Since China’s launch of its digital currency electronic payment (DCEP), the worldwide interest in central bank digital currencies (CBDC) has increased. From governments like Japan quickening their research plans to journalists heralding it an important moment which could threaten the US’ financial dominance.
Yet, what many commentators from around the world have overlooked is the perfect timing of the DCEP release. This is because the coronavirus pandemic which has brought much of the world to a standstill has been a PR disaster for cash.
Cash is not hygienic
As the world becomes more conscience of personal hygiene, fewer people have been using cash. Although research on cash’s influence on Coronavirus spread, that has not stopped a fall in its use. Fears of germs on cash have prompted some stores to stop accepting cash payments. While social distancing measures have often made cash obsolete.

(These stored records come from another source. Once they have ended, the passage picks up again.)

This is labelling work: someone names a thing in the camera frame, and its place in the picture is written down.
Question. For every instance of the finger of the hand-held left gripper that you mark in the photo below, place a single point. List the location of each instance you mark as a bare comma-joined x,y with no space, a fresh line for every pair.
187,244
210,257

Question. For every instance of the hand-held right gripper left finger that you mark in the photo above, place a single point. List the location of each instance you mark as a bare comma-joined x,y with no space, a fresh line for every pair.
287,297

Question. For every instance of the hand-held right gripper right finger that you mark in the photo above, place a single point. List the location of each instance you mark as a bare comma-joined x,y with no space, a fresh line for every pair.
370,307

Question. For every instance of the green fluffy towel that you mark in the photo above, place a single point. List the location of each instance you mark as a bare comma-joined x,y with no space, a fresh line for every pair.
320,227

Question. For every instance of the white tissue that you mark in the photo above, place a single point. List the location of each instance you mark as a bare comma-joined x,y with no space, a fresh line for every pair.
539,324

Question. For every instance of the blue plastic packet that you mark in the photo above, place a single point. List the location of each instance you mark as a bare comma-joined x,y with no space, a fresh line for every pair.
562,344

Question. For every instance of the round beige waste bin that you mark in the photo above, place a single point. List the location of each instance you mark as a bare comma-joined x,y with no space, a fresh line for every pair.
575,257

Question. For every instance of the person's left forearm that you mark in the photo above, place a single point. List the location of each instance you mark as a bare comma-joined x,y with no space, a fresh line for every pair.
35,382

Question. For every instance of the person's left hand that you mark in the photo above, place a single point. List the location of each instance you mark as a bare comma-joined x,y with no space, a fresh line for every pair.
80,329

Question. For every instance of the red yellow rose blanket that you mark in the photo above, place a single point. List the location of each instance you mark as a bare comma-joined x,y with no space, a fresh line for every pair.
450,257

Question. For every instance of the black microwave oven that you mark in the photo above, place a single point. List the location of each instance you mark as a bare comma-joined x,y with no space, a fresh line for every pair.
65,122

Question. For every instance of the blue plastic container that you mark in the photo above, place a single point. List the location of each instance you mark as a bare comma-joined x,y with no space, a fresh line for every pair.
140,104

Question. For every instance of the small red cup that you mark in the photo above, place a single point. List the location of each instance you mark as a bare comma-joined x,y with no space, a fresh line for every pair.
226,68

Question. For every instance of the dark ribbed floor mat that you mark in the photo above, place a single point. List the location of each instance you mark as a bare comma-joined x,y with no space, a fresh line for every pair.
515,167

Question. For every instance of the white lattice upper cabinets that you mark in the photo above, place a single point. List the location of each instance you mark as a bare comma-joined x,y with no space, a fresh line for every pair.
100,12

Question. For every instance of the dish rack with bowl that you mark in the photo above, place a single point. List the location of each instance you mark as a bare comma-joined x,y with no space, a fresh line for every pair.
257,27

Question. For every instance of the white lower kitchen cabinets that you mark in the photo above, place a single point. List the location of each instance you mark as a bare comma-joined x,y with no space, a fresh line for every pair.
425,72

Cash and ATM usage dropped by 50% in the UK according to statistics released and it would be fair to say this has been a trend across the globe. Paypal reported that they had their largest-ever day of transactions on May 1st.
In the Philippines, local sari-sari stores which process digital payments are seeing an uptick in customers. According to the South China Morning Post, the almost 50,000 sari-sari stores, which usually have other household items on sale, have been boosted by partnerships with Posible, a local firm, and True Money, based in Thailand.
These sari-sari stores could well offer a possible P2P trading platform for future cryptocurrency adoption. Examples of similar shops have been seen in Iran, Afghanistan and Palestine, where they accept Bitcoin and possibly CBDCs in the future.
“The slow rise of digital currency has been given a gigantic boost by the pandemic,” former Trump advisor Gary Cohn said in an opinion piece for the Financial Times last month. However, it is not just a worried public that is pushing an agenda against cash.
Invest in Bitcoin, not Cash
Legendary investor and hedge fund manager Phil Tudor Jones took the biggest swipe at the cash system this past week, calling it a dying asset and that he would advise in Bitcoin investment instead. In his investor letter titled The Great Monetary Inflation, he said cash will see huge rises in inflation due to central bank printing. Bitcoin would be his preferred investment as “The best profit-maximizing strategy is to own the fastest horse”.
Overall, it would appear that cash is being increasingly seen as archaic in these times. Speed of printing and transferring as well as cost issues have all been factors leading to central banks research, but soon it could be the public that force national bank’s hands.